American journalist and news anchor

Fredricka Whitfield (born May 31, 1965) is an American journalist and news anchor. She anchors the weekend edition of CNN Newsroom from CNN's world headquarters in Atlanta, and she is also a fill-in and substitute anchor for CNN's At This Hour With Kate Bolduan.

==Early life and education==
Whitfield is the daughter of American middle-distance runner and Olympian Mal Whitfield. Whitfield attended Paint Branch High School in Burtonsville, Maryland, graduating in 1983. She earned a bachelor's degree in journalism from Howard University's School of Communications in 1987. While attending Howard, she served as a news anchor for campus radio station WHUR. In 2002, Whitfield was selected as the Howard University School of Communications Alumna of the year.

==Career==
After college, Whitfield worked at WPLG-TV in Miami, NewsChannel 8 in Washington, D.C., KTVT-TV in Fort Worth, WTNH in New Haven, Connecticut, and WCIV in Charleston, South Carolina. Then she became a correspondent for NBC News, serving as an Atlanta-based correspondent for NBC Nightly News from 1995 to 2001. She worked for other news programs at NBC including Today; she was a morning and afternoon anchor as well as an assignment reporter.

Whitfield joined CNN in 2002 and has covered several major stories. She was the first anchor to break the news of the death of Ronald Reagan. She has reported the devastating 2004 Indian Ocean earthquake and tsunami. Whitfield also reported from the Persian Gulf region during Operation Iraqi Freedom. She was also the first CNN anchor to break the news of the death of Kobe Bryant in 2020.

===Controversies===
In 2014, Whitfield's televised interview with comedian Joan Rivers to discuss her new book of comedy came to an abrupt end after Whitfield commented that Rivers' work on the Fashion Police shows and Casey Anthony jokes were mean-spirited, in addition to criticizing her for wearing a vintage fur despite Whitfield's wearing of animal leather.

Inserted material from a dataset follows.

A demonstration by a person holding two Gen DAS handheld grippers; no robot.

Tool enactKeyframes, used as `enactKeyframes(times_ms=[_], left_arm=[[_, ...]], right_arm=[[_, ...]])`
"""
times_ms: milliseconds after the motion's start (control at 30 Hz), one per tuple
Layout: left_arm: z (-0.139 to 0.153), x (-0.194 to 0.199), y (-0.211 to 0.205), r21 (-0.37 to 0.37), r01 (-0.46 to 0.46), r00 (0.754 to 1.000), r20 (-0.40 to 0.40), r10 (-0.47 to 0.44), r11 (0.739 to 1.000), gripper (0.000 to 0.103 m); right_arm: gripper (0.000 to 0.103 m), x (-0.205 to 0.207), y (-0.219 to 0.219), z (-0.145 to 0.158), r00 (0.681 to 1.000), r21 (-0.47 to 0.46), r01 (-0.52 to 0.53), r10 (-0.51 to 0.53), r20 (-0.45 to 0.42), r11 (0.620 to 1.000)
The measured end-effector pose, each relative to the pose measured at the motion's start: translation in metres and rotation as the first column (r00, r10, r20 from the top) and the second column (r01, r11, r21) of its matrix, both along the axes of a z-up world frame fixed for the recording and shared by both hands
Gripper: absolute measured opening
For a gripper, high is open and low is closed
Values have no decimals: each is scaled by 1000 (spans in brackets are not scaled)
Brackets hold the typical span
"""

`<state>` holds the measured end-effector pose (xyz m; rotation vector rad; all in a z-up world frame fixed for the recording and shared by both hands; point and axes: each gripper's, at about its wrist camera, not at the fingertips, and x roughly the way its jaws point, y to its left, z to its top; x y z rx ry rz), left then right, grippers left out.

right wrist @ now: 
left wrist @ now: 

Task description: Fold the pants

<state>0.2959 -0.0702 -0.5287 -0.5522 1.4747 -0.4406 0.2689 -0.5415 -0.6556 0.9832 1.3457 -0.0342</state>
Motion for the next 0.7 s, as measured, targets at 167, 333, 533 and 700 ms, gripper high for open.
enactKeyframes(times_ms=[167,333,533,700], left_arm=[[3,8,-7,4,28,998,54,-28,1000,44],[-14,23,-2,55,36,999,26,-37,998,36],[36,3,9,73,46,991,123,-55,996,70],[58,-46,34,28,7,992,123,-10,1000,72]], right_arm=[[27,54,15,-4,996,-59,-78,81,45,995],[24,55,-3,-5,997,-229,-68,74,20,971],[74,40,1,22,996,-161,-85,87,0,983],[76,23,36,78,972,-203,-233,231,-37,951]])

Whitfield acknowledged the controversy during a subsequent broadcast, calling her segment with Rivers "one of the most talked about interviews ending abruptly with an exit".

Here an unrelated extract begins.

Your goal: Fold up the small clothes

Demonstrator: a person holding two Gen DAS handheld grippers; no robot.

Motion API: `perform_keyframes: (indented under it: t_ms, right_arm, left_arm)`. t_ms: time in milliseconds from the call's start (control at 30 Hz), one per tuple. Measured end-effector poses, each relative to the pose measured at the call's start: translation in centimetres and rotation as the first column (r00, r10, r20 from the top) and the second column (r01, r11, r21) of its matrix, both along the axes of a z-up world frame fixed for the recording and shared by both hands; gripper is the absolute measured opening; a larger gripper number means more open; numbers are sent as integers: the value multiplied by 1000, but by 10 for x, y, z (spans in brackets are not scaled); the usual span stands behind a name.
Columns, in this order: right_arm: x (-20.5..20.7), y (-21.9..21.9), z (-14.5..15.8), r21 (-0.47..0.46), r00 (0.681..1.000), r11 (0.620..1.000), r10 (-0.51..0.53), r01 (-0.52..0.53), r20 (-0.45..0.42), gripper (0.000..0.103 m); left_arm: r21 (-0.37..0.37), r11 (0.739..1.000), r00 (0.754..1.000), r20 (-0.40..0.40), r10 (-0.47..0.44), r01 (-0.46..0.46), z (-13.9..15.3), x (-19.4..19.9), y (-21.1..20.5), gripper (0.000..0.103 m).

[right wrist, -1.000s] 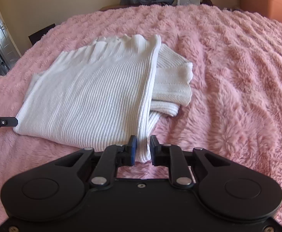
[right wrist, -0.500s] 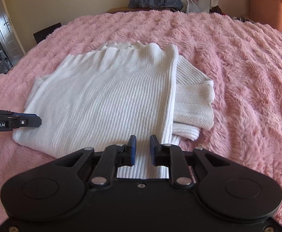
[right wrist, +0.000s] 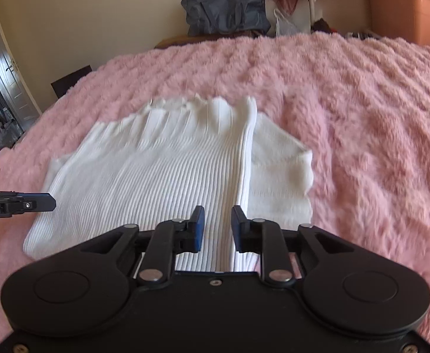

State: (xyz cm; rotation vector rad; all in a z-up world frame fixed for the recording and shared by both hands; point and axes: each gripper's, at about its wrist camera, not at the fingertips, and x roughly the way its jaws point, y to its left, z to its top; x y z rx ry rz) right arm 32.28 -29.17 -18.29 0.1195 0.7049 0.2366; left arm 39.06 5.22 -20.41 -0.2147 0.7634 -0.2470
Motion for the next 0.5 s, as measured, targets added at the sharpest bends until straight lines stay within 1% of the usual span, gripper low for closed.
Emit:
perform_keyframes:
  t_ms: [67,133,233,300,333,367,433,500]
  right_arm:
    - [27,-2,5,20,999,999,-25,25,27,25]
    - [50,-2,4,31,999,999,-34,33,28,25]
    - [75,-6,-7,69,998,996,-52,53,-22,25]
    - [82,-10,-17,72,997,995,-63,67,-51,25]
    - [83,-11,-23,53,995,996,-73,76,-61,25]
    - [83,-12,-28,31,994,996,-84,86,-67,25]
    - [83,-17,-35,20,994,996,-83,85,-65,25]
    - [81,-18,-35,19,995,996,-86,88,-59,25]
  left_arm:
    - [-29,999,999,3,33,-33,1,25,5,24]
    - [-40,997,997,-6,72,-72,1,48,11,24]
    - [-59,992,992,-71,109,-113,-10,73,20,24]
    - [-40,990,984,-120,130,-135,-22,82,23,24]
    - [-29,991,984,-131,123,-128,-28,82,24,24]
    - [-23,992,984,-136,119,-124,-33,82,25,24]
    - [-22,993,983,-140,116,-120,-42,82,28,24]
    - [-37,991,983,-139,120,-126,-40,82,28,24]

On June 13, 2015, Whitfield described the gunman who attacked police in Dallas, Texas, as "courageous and brave" on air, when she thought he might be part of a coordinated terrorist attack. The next day she claimed she misspoke but made no formal apology for the initial statement. The following day, Whitfield issued a formal on-air apology, saying she terribly misused those words and was sincerely sorry.

==Personal life==
Whitfield has been married to John Glenn, the director of photography at The Atlanta Journal-Constitution, since 1999. She gave birth to a son in January 2005, and a set of fraternal twins, daughter Nola and son Gilbert, in November 2012.